[Records from a collection]
[Start of section]

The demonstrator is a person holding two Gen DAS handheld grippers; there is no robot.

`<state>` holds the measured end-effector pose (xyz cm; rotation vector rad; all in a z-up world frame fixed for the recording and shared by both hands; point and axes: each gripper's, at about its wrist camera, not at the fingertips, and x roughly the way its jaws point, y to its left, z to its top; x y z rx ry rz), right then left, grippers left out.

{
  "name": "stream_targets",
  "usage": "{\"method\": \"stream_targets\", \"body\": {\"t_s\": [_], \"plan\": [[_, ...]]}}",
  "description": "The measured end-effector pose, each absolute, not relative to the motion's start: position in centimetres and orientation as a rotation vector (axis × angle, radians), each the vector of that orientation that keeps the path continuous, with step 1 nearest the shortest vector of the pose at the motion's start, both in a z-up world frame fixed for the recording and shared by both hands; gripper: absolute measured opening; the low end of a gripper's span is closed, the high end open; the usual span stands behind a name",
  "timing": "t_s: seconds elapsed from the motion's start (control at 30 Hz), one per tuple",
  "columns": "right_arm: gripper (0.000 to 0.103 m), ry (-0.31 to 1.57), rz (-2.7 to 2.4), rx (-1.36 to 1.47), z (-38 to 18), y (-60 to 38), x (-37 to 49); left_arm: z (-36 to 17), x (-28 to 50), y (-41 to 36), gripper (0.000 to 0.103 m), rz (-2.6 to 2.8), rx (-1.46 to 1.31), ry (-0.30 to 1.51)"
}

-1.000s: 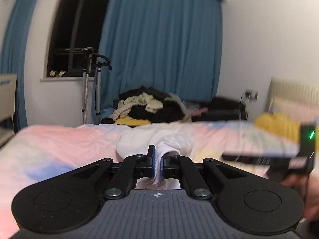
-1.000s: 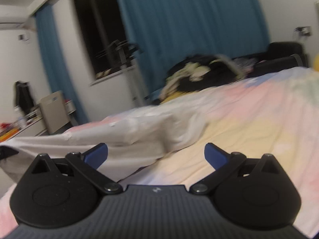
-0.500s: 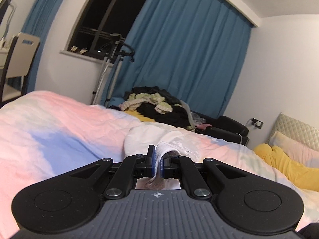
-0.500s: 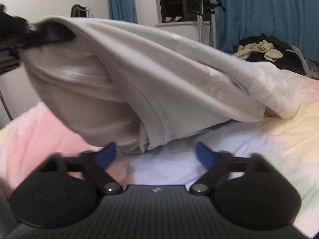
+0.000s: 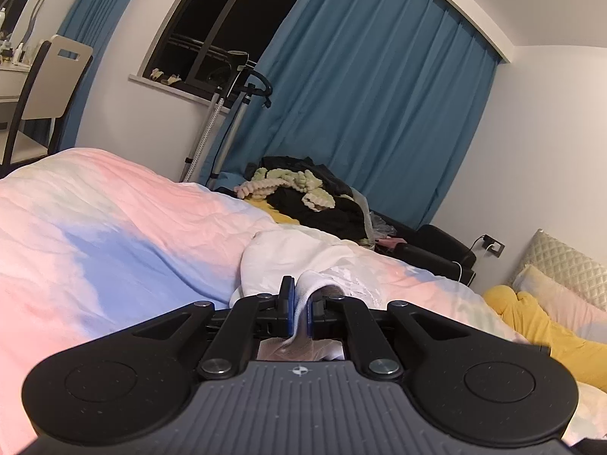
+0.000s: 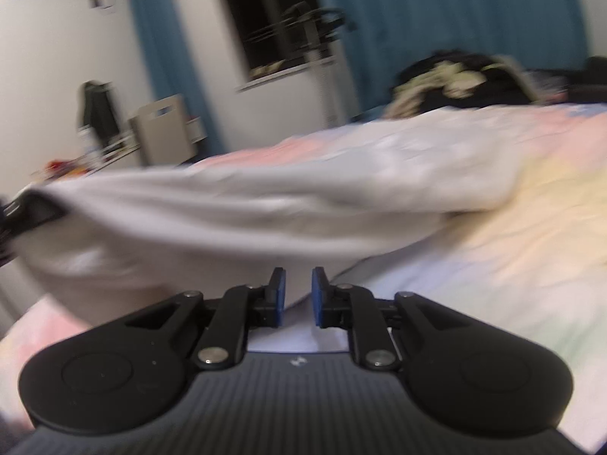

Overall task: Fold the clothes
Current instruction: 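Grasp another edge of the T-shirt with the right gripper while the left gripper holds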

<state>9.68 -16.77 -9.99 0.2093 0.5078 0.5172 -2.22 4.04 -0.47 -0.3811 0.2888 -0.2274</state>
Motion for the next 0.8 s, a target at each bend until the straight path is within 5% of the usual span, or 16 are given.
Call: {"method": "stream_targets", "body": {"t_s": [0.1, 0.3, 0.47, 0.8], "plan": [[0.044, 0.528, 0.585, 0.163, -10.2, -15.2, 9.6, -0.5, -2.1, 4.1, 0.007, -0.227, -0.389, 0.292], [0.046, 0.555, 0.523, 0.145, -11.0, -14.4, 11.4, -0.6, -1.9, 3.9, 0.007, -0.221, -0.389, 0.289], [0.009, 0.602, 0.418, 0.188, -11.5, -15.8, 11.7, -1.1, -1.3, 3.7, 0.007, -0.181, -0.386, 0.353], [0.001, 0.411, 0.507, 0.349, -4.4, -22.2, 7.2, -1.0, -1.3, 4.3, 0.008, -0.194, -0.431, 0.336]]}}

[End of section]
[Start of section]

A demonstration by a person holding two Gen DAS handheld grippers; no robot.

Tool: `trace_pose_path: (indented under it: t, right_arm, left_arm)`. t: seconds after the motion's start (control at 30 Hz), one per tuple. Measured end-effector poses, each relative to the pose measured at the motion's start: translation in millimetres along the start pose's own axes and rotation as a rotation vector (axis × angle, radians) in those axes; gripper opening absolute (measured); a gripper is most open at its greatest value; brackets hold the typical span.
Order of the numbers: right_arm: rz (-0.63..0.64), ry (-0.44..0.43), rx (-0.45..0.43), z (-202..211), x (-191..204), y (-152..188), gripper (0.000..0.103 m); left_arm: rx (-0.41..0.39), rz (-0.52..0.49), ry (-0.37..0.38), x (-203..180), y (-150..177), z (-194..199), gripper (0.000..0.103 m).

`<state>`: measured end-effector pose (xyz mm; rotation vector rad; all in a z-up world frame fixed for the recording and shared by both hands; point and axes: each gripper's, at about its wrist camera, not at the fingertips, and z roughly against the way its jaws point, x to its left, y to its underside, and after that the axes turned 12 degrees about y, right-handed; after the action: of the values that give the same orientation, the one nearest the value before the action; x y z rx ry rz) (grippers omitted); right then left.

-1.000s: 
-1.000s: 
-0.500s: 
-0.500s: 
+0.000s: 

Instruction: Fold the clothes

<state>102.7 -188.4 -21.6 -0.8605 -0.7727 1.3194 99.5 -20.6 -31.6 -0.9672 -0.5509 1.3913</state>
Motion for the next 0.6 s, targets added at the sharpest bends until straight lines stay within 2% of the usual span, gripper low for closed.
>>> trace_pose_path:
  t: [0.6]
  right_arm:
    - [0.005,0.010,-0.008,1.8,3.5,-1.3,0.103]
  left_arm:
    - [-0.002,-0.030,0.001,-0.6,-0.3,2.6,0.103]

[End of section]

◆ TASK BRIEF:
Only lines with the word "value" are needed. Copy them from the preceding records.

◆ YOUR SOLUTION:
Tool: `trace_pose_path: (indented under it: t, right_arm, left_arm)`. t: seconds after the motion's start (control at 30 Hz), one per tuple. Measured end-effector poses, each relative to the pose measured at the motion's start: translation in millimetres along the start pose's own axes and rotation as a rotation vector (axis × angle, radians) in those axes; gripper opening absolute (measured); a gripper is most open at its greatest value; brackets hold the typical span.
`<state>`: measured end-effector pose (xyz mm; rotation vector rad; all in a z-up world frame fixed for the recording and shared by both hands; point and axes: each gripper's, at about its wrist camera, not at the fingertips, and z roughly against the way its jaws point, x to its left, y to its underside, and after that the axes turned 12 degrees about y, right-handed; after the action: of the values that give the same orientation, the one nearest the value before the action; x y z rx ry rz) (grippers omitted); right then left.

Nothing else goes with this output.